There were several reasons for this. Big money passed through the hands of highly successful individual artists, but none went into community development. Most of it was consumed by daily necessities for immediate and extended family members, and after that into luxuries, just as it does amongst white Australians.
For decades, art has been one of the only economic enterprises in remote communities that has enabled Aboriginal people to earn money other than through passive welfare and mining royalties. Art centres proliferated across the country because of this.

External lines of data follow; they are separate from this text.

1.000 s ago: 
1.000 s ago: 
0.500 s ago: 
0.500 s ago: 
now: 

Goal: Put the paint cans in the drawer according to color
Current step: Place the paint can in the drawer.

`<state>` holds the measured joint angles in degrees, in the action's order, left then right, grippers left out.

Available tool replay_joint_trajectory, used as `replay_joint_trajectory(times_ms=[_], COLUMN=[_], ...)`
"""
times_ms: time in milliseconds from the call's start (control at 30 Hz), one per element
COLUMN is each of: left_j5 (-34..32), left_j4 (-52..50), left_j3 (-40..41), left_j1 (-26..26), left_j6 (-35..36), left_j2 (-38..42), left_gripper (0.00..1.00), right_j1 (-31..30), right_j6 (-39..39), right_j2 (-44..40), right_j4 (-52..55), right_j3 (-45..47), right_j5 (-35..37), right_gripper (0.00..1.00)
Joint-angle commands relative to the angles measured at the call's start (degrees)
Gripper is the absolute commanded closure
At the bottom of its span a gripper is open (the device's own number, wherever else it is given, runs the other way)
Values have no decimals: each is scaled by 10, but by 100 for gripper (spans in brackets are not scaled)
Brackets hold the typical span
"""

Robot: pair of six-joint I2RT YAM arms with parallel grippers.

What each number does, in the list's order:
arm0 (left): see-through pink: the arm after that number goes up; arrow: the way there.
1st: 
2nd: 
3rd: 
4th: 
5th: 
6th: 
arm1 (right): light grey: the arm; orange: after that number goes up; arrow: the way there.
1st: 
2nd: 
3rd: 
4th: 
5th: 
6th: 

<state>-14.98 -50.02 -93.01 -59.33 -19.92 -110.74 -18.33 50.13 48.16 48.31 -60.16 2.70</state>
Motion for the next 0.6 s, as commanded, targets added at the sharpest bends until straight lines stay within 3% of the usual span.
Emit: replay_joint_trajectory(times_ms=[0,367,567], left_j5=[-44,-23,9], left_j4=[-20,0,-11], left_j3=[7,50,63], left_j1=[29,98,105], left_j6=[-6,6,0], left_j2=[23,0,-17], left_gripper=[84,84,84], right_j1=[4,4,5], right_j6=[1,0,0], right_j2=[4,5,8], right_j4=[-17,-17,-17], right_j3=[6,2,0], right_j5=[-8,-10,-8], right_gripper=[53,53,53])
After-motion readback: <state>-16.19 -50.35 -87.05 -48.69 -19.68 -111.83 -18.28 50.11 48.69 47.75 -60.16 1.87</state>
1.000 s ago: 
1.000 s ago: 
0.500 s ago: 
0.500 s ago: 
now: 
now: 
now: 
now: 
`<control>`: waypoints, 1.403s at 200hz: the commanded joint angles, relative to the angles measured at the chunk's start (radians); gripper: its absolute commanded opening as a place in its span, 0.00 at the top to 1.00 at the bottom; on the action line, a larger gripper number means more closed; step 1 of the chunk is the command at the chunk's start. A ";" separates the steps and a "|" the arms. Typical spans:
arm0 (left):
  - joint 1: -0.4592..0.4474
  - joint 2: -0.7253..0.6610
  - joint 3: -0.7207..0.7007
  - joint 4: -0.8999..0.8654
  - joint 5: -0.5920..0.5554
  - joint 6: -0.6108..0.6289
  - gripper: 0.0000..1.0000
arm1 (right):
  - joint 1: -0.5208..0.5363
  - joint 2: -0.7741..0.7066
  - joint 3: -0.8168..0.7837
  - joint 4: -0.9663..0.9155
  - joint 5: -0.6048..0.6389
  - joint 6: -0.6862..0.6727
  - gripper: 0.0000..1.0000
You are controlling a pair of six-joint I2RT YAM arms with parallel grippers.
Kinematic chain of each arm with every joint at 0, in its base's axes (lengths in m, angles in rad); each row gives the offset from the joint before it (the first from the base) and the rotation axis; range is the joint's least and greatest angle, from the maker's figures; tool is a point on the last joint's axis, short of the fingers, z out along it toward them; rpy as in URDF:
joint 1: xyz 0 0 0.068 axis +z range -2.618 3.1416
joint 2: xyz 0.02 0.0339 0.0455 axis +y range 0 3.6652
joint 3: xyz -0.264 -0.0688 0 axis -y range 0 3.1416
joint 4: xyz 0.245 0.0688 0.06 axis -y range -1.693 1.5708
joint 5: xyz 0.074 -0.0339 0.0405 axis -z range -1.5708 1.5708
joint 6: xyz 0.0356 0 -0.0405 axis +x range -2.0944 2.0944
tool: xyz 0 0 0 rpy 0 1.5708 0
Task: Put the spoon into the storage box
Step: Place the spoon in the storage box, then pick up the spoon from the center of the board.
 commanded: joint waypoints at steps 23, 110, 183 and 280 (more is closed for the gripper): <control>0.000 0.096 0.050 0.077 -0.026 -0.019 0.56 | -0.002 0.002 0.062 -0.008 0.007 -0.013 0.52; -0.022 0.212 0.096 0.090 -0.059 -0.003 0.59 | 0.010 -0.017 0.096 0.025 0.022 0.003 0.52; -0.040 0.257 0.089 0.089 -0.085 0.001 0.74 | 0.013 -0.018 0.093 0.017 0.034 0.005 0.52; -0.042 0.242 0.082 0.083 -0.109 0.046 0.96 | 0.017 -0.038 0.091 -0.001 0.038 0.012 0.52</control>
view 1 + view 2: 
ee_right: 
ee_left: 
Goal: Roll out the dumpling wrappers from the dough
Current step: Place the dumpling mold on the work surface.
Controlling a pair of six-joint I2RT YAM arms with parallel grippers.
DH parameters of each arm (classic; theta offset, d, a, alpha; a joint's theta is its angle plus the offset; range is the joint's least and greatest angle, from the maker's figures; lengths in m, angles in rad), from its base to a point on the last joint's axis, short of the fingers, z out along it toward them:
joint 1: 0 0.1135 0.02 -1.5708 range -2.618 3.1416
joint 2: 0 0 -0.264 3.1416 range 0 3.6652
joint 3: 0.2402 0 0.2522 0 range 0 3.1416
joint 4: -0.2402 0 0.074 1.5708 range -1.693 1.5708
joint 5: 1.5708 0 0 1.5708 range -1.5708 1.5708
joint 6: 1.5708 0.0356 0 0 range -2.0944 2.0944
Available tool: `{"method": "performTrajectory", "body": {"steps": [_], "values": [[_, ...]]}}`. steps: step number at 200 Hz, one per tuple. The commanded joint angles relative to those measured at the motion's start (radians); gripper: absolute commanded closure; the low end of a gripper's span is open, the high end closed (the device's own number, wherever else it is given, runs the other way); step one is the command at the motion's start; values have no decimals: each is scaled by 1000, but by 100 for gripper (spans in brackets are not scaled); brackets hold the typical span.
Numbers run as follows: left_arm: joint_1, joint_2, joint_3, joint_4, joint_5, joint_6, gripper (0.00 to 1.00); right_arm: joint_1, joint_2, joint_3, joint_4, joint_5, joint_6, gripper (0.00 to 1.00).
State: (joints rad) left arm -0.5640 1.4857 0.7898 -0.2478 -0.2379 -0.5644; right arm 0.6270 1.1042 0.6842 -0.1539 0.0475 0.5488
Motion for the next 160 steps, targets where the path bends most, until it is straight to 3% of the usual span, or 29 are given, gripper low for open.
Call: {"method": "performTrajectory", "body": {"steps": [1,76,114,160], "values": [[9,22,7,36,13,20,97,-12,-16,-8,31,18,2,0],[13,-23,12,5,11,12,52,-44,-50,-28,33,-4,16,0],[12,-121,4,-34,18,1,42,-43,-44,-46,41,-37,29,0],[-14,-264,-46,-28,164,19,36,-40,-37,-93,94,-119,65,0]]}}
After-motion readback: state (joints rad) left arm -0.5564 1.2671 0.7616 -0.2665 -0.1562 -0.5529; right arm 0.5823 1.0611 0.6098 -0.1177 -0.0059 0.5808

In 1999, ATSIC published the first volume of The Art and Craft Centre Story.67 The report, commissioned by the advocacy body Desart, was researched and written by former art coordinator and consultant Felicity Wright. It surveyed the 39 Aboriginal community art and craft centres in remote Australia, of which 19 were located in Central Australia, 14 in the Top End, and 4 in the Kimberley. There had been a phenomenal increase in the number of women making art. According to art centre staff the total number of artists represented was 4,546, of which 61% were women and 39% men. On average this worked out to be approximately 150 living artists serviced per art centre. While just 8 art centres had been established between 1967 and 1979, 31 had opened between 1982 and the end of the century.
This didn’t mean, however, that the number of really talented artists who were able to generate a significant income grew at the same pace. In fact, treating art as an employment strategy simply meant there was more mediocre art.
And it certainly did nothing to address the i
mpoverished conditions under which the vast majority lived.
There was also an expectation that the art centres would eventually be fully staffed by Aboriginal people. For practical, cultural and social reasons, however, art centre managers had always been imported from outside the communities. But the bureaucratic push to ‘Aboriginalise’ staff positions in the 1980s and 1990s was repeatedly frustrated in the field because of a lack of funding. An Aboriginal person could remain a ‘trainee’ for 20 or 30 years and never graduate to a ‘real job’. My own son-in-law, a Tiwi with tertiary business training, was the workshop manager at Tiwi Design on Bathurst Island for more than 20 years, but he was still paid by the Community Development Employment Projects (CDEP), the equivalent of work for the dole. The manager of Bima Wear, just a kilometre further up the road, was quoted in The Art and Craft Centre Story as saying ‘I’d love to see a Tiwi person run this operation but we are generations away. Not enough people are completing education.’ In the vast majority of cases the Aboriginal executives and management committees of art centres endorsed white staff to speak on their behalf, and write submissions, reports and grant acquittals for them.68
So what in fact were the benefits gained by the art centre model? Motherhood statements about fostering art and culture in communities and bringing on the next generation resonated strongly with those in favour of Aboriginal empowerment. Yet such were the overheads of the major city galleries that the fine art market depended on name artists whose works attracted big price tags. Given the dearth of important international touring exhibitions curated by institutions, overseas promotion had been left largely to the private sector. Galleries required increasingly expert staff and deeper and deeper pockets for the production of sophisticated marketing material, up-market venues and all the other ploys required to sell Aboriginal art on a par with ‘white’ art. Art centres encouraged a proliferation of artists, inundating the market with product, and encouraging more and more galleries and retailers to open.